> WHAT YOU NEED TO DO:
Using the listing below, please gather every line containing the word "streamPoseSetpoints".
DATA RECORDS: Begin
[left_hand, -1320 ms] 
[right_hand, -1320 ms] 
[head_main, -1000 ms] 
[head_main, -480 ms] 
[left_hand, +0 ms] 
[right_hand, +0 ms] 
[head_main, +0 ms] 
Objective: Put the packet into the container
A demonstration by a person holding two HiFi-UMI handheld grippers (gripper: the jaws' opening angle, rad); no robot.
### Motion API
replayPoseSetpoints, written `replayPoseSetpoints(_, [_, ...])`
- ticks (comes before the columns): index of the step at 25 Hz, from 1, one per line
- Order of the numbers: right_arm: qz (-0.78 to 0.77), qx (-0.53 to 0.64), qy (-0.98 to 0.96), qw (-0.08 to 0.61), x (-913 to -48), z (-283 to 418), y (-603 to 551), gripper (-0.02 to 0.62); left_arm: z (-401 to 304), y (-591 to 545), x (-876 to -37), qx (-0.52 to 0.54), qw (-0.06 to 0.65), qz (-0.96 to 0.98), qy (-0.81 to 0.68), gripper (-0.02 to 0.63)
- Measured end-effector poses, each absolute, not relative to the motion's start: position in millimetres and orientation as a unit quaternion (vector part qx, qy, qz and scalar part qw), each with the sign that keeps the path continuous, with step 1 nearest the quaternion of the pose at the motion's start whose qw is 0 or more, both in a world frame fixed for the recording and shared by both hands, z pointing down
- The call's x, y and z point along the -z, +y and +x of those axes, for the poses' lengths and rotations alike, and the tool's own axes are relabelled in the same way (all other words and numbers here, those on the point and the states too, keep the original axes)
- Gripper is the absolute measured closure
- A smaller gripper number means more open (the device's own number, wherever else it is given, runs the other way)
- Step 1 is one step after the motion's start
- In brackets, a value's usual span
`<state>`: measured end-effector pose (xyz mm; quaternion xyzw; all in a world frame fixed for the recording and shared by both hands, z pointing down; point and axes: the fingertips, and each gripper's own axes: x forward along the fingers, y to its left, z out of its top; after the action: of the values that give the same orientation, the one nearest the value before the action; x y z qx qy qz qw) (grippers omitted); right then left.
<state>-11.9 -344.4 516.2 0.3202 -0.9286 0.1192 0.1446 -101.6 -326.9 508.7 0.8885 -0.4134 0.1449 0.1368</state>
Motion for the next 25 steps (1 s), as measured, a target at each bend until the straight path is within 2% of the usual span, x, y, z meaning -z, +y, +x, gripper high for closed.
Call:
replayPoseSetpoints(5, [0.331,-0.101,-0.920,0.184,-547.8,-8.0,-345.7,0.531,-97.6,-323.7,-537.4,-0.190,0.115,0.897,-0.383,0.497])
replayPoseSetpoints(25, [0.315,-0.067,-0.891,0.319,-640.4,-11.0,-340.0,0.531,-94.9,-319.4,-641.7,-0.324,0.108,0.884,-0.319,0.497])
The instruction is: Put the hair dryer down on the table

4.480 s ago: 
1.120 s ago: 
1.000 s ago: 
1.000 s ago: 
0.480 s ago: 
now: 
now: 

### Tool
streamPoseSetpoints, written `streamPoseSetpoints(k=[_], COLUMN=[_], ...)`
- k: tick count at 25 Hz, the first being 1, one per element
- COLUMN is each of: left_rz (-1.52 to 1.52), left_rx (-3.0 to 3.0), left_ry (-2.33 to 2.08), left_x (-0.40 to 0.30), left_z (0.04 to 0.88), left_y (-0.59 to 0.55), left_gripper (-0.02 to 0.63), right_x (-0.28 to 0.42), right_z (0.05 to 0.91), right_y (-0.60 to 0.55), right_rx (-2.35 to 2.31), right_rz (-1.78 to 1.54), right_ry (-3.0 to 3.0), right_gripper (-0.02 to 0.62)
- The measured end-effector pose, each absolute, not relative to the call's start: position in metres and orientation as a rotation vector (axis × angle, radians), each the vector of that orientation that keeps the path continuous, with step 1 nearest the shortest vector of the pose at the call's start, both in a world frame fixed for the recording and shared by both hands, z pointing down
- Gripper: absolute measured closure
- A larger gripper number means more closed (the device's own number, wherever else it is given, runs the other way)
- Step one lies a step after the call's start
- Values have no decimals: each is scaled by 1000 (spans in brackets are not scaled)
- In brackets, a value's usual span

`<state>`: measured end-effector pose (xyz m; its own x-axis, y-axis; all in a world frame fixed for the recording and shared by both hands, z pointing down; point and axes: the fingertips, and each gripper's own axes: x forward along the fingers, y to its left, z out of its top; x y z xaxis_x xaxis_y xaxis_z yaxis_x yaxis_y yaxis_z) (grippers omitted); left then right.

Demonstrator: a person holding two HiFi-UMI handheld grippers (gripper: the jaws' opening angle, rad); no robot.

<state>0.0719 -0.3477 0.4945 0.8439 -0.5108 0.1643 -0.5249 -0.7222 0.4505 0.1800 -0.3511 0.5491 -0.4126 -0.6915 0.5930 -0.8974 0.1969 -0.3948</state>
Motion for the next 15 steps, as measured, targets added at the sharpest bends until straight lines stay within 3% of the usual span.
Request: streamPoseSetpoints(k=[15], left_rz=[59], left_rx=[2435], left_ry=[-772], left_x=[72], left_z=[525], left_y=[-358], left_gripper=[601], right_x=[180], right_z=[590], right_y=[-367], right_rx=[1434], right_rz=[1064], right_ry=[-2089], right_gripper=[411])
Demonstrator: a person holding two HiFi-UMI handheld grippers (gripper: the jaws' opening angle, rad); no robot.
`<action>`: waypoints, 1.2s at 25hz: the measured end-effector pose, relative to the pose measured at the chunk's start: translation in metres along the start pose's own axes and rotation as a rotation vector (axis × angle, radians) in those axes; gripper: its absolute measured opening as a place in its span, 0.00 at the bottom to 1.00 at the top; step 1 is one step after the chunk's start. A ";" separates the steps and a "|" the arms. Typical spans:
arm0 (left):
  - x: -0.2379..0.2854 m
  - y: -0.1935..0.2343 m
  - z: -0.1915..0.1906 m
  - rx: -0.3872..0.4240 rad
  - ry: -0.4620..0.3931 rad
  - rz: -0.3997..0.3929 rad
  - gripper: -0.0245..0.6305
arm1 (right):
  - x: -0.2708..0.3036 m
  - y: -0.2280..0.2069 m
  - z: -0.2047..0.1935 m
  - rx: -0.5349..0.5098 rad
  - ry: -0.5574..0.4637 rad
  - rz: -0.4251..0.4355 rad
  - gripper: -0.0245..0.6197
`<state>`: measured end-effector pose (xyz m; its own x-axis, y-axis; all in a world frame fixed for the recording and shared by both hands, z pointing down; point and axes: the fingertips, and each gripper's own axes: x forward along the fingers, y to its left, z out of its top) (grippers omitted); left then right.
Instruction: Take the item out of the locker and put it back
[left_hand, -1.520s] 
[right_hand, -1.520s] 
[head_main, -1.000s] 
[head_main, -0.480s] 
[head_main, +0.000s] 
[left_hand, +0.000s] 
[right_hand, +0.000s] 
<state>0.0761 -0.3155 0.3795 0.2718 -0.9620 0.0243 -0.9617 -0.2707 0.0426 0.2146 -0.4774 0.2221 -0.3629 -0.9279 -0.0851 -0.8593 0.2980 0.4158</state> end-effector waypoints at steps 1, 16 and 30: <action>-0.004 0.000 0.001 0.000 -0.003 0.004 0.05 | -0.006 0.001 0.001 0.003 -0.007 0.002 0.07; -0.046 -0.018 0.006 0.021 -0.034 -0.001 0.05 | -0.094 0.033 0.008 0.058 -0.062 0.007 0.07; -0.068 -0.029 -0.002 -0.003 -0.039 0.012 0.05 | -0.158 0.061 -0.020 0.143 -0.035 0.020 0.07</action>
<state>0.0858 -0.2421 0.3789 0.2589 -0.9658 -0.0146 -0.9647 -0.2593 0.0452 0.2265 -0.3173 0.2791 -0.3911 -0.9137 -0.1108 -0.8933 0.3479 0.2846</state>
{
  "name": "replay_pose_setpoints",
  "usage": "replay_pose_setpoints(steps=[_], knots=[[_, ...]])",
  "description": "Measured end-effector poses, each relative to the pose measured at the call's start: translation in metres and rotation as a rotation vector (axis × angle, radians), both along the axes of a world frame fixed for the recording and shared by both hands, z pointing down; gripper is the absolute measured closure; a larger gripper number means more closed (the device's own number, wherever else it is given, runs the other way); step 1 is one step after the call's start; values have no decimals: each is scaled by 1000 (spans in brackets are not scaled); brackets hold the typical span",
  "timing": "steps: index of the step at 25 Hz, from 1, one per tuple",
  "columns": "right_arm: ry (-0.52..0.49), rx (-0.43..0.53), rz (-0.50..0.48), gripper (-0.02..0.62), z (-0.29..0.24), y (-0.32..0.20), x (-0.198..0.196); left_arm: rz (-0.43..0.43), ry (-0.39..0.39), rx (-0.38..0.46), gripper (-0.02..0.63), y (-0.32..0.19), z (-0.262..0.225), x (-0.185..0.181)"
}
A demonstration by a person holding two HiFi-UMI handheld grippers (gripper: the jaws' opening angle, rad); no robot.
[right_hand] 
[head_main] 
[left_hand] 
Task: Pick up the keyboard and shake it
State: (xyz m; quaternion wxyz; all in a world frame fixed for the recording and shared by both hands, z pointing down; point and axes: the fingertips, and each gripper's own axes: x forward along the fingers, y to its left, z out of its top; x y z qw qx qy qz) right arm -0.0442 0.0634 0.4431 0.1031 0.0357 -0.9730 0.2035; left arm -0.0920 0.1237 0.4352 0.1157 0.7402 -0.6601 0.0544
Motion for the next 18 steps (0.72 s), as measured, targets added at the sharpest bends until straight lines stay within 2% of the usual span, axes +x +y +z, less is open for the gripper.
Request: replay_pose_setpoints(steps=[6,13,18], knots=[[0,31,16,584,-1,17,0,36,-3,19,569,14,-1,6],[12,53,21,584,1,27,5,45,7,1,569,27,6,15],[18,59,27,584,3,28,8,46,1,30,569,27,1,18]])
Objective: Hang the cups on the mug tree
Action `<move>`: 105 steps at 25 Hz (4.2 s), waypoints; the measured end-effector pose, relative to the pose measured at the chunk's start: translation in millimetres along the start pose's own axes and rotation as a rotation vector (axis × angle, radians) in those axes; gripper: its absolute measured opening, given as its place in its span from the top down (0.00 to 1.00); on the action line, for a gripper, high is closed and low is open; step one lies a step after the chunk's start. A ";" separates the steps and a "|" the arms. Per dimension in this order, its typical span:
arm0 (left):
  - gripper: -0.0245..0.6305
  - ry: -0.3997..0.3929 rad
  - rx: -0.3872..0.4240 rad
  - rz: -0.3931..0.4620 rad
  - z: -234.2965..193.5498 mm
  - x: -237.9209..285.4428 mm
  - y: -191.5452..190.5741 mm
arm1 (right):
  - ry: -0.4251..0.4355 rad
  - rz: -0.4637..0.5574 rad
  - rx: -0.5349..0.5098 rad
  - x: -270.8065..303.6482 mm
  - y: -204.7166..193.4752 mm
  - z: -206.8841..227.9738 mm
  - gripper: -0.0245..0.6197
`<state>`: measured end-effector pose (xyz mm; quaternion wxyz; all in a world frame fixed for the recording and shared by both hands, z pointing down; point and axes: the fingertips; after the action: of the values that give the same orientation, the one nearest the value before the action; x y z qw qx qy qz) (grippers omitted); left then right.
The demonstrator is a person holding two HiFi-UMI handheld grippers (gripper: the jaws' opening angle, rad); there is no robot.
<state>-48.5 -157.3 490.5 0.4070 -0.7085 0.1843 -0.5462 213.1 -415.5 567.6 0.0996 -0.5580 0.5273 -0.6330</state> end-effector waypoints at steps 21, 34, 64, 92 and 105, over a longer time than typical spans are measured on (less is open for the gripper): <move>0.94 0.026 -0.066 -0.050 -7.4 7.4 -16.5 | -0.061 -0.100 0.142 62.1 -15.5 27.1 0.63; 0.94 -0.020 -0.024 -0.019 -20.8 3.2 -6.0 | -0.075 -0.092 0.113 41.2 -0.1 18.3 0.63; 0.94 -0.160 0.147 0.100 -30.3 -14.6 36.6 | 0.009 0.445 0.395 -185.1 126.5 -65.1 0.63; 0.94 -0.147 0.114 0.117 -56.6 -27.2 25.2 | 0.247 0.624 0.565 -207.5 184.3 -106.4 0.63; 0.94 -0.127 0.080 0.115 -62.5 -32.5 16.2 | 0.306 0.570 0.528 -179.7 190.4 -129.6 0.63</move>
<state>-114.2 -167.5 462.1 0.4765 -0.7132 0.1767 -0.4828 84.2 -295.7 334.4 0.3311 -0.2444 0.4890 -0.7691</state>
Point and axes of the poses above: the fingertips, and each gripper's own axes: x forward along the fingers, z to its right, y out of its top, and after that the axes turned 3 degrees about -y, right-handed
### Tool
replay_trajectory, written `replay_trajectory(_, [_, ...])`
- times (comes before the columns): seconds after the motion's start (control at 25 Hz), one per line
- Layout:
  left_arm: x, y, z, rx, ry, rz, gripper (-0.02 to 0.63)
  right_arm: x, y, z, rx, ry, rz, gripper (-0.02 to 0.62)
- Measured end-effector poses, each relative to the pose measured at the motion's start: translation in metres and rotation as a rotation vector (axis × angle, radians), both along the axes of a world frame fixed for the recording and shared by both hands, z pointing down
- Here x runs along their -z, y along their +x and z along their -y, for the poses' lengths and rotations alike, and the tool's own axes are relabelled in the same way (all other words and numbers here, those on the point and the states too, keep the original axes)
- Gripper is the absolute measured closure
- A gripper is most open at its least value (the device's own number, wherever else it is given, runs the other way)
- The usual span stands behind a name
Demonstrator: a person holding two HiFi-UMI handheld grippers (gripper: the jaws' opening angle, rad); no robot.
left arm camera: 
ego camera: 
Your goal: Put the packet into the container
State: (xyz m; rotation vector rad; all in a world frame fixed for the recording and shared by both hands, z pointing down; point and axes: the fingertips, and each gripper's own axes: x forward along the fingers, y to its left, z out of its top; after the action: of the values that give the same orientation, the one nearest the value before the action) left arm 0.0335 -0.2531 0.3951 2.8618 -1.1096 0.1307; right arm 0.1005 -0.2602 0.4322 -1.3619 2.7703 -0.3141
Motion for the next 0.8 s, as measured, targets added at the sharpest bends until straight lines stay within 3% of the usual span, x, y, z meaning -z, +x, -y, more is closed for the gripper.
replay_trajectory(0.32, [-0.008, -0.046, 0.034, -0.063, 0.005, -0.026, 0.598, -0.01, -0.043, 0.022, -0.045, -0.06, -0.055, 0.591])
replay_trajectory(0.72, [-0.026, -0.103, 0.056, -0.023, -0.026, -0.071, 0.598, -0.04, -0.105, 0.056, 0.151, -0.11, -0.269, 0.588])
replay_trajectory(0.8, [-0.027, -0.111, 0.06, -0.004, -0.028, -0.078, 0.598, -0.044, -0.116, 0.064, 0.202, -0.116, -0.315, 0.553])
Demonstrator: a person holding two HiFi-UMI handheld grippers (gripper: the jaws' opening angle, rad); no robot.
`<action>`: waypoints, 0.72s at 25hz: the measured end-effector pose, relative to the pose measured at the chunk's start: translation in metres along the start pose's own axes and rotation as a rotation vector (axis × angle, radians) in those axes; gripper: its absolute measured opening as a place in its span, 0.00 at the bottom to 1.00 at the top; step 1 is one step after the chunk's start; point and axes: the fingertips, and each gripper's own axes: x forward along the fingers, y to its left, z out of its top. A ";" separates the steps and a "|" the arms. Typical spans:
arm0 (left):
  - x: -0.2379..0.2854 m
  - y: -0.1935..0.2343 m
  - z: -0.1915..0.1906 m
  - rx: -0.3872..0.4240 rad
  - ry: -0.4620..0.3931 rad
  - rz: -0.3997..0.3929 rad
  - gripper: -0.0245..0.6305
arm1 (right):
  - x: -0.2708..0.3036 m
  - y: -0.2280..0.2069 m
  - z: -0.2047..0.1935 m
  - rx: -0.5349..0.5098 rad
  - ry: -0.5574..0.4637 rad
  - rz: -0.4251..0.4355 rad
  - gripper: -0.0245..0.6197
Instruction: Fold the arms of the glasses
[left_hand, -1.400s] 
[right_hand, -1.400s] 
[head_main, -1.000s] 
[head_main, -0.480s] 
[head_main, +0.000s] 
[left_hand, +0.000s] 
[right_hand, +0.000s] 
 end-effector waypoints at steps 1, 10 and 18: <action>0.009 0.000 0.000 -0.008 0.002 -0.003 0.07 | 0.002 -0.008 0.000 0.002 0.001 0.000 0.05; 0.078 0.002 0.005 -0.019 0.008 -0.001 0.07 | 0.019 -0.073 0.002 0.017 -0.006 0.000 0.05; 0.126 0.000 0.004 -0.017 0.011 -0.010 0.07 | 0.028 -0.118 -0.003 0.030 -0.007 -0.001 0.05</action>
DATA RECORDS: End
> RESULT FOR THIS TASK:
streamPoseSetpoints, written `streamPoseSetpoints(k=[_], COLUMN=[_], ...)`
Request: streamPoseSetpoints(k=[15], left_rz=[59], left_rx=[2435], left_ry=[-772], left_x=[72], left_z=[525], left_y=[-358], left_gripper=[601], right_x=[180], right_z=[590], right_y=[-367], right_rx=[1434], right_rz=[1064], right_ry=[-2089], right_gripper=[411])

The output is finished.